In Part 4 of Your Morning Practice, we’ll look at the fourth and final human system – the Body, the home of your senses and your actions. We’ve looked at the Mind, the Spirit and the Heart in this series so far. Now, we’ll explore in more detail new elements that specifically relate to the body.
And I’ll bring together all 10 elements to complete the picture of the perfect morning practice for your personal growth.
Your Body and the World: Input / Output
Your physical connection with the world has two directions: input and output. Through your senses you experience the world around you and receive information in five different ways: sight, sound, taste, touch and smell. Through your actions you act in that world and have an impact on your environment. Your physical body is as indispensable to your experience of the world – and to the world’s experience of you – as the Internet is to your work in it.
Your work with your body is to awaken your senses and to ground your actions in reality to keep focused toward the goals you most want to achieve. To bring these two things together requires you to raise your awareness and link it with strategic thinking and action. These two elements of your personal development practice help you do that:
Wake-up-Warm-up
“Keep your mind where your body is.” These words, said to me by an 85-year-old Buddhist I met in Sri Lanka, say it all to me. I’ve been doing a simple 15-minute yoga practice every morning for 35 years, and that is why. Yoga has kept my body flexible and strong and it brings my mind and spirit together in my body every morning. Just try it for a week and see how you feel. As I mentioned last week, there are dozens of apps you can use at home.
Action
As you develop your practice, you will begin to have more and more ideas flood in, including action steps you know you need to take during the day or the week. This is a place in your journal to note them down. You can then transfer them to your weekly planner, but here you have a record that you can go back to see all the things you’ve achieved in one place, as well as things you might have forgotten, in the context of what inspired them.

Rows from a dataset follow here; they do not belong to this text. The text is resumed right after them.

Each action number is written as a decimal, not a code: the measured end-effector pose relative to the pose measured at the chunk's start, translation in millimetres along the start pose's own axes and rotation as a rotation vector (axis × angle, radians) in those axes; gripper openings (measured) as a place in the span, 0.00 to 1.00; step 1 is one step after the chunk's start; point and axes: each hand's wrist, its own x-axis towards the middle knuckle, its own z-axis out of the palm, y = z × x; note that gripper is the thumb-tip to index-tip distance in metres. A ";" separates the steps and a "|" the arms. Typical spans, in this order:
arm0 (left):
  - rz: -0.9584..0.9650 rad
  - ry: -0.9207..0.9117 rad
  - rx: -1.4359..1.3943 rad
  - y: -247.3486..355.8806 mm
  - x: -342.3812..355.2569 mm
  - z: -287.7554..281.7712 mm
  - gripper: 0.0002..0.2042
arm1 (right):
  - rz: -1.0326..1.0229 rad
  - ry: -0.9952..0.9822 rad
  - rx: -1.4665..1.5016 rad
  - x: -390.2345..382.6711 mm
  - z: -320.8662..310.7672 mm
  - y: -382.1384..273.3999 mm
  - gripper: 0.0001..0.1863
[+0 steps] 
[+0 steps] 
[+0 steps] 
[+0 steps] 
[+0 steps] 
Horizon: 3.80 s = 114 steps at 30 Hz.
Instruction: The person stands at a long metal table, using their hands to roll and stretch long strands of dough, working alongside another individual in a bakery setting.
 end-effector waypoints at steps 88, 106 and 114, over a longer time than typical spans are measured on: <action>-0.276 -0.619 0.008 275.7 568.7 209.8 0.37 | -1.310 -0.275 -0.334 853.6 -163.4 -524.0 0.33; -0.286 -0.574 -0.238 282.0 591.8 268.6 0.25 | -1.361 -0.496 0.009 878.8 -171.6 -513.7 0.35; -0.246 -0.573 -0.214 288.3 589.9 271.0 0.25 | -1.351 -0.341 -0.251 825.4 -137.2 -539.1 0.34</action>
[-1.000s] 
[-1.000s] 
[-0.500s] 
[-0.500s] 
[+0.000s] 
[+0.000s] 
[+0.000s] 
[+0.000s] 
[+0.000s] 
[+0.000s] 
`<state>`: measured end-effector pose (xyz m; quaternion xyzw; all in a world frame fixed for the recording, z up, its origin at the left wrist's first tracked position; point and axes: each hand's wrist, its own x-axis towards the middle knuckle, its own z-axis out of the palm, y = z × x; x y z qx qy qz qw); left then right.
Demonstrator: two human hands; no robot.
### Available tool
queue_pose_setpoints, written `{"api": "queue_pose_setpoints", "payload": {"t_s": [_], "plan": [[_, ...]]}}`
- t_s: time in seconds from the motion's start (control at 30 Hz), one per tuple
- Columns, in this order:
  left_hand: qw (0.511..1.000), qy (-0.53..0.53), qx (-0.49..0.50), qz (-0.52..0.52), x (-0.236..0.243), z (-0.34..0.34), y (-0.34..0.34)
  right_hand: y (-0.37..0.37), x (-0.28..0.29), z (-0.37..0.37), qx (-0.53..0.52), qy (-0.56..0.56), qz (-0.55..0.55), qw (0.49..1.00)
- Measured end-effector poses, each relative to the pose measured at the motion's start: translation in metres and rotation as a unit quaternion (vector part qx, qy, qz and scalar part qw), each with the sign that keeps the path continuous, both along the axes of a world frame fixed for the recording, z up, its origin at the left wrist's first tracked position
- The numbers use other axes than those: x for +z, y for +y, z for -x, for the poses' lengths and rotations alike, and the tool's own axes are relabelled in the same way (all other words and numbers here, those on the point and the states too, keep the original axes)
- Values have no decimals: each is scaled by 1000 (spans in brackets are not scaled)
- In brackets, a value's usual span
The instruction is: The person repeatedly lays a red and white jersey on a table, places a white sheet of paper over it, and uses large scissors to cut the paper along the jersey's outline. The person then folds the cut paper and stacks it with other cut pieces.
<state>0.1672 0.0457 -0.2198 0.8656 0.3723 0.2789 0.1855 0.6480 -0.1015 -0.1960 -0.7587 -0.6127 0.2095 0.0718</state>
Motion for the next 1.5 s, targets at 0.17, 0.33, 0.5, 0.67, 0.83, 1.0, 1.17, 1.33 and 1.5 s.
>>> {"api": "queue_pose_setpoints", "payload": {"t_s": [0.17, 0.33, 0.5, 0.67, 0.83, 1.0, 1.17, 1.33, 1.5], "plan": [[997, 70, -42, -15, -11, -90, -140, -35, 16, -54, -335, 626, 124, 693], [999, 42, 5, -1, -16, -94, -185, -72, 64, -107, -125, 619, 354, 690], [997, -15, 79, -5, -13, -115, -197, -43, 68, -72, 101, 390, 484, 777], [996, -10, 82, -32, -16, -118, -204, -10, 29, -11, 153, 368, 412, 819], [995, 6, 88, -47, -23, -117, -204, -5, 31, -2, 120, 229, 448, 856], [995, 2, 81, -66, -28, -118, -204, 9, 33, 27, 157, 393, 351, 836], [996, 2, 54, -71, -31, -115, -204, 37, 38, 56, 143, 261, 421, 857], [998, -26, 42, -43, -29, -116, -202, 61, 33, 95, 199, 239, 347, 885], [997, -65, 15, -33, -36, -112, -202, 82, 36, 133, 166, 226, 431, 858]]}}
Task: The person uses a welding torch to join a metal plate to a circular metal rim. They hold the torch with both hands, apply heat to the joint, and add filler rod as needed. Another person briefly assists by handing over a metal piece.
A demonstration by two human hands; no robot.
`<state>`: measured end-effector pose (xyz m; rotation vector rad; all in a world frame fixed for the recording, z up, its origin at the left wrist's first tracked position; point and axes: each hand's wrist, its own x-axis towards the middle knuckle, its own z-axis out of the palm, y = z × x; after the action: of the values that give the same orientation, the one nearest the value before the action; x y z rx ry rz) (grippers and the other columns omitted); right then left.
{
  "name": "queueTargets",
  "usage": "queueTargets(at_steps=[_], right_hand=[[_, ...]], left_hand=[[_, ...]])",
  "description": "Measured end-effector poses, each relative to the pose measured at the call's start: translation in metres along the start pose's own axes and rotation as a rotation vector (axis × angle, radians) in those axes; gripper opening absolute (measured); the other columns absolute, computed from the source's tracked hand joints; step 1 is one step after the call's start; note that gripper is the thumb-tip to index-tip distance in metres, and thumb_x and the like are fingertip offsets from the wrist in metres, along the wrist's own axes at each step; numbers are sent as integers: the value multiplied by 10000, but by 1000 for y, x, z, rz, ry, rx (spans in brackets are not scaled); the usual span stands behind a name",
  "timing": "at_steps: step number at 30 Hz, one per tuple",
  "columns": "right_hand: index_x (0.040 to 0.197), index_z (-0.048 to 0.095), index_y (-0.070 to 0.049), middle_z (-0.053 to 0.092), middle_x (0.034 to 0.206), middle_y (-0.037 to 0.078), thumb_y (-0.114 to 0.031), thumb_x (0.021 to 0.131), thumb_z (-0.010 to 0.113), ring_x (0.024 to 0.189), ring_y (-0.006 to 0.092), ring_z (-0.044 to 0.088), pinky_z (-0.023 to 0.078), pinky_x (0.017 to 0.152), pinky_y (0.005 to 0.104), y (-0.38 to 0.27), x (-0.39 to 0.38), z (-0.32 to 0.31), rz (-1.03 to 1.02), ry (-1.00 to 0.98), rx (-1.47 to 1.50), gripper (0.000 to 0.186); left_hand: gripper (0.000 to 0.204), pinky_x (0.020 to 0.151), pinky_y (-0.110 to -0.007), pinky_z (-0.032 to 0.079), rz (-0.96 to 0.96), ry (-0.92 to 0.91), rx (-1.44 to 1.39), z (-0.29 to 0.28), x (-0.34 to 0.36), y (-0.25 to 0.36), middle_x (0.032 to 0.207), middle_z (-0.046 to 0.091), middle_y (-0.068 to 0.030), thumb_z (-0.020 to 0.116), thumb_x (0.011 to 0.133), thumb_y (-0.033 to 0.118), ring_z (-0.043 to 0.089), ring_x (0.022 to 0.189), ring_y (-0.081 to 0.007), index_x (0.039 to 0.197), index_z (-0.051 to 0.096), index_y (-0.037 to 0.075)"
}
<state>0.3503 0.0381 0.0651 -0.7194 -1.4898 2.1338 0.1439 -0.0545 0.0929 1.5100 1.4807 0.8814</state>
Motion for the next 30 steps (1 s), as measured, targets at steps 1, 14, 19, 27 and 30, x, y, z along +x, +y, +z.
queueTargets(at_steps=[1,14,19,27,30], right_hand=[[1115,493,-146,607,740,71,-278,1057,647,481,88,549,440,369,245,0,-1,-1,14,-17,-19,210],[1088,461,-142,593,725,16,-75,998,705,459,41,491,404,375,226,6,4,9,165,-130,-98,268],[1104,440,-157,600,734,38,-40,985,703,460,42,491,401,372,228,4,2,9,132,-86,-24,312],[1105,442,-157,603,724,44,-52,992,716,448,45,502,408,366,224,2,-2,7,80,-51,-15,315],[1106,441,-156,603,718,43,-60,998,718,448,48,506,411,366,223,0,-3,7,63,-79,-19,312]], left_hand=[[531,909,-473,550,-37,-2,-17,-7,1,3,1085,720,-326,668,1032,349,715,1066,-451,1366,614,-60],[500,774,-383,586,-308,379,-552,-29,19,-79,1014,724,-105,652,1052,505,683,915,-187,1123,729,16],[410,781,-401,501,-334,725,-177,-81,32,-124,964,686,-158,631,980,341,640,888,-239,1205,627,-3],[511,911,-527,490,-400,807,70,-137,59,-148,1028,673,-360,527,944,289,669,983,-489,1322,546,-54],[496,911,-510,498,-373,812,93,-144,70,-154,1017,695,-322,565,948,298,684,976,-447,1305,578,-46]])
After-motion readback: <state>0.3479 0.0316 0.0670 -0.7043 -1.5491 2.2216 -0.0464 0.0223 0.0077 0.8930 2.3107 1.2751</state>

As we come to the close of this series, it’s a fitting time talk about the close of the day.
Last week you learned to end your day with Gratitude. The Question is one final step to take before you turn off the light.
Question
It’s well known that the subconscious mind is a highly intelligent, automatic system that keeps everything in your body working smoothly with no thought on your part. It is also known that its power can be directed by your conscious mind toward what you need help with. So the last moment before you fall asleep is the perfect time to give it instructions. Author and screenwriter Ray Bradbury said it this way: “Relax the mind. Delegate the problem to the subconscious.” Then spend a little time listening for the answer in tomorrow morning’s Aha! time.
So let’s pull this series all together now. We’ve looked at 10 elements you can use to build your perfect morning practice to feed your mind, body, spirit and heart for a productive day. It goes without saying that I encourage you to use these elements in any way that works for you. But in general your daily practice will include these steps:
10 Steps to an Effective Morning Practice
- Begin your day with mindful meditation.
- Listen to a recording of your affirmations.
- Practice yoga or stretching for 15 minutes.
- Download and pivot negative thoughts/feelings in your journal.
- Record insights from your subconscious into last night’s question.
- Read and study an inspirational book and record any insights from your reading.
- Write out your vision for the day, the week, for or a specific problem or project.
- List any specific actions to take this day or week.
- Reflect on your day and list five things to be grateful for at the end of the day.
- Write a single question to delegate to the subconscious while you sleep.
This is a DIY design-your-own process. As long as you nourish all four systems – mind, spirit, heart and body – with some blend of these elements, you will set yourself up for a beautiful day every day and years of long-term success. In my morning practice I’ve developed a format that works really well for me. I open up my journal and on the full two-page spread I create this structure.
Here is a template I’ve created based on what works for me. Please feel free to download it, print it out and use it as is, modify it, or re-create in your journal to keep track of your day-by-day discoveries.
FREE TEMPLATE DOWNLOAD: MyMorningPracticeTemplate
Every one of the elements contributes to the feeding of your mind, balancing your emotions, igniting imagination and focusing your actions for today and beyond. To give yourself this time each morning is a gift that will keep giving you your best… all day long and for years to come.
You are the center of your creative Universe. Let me know what you discover!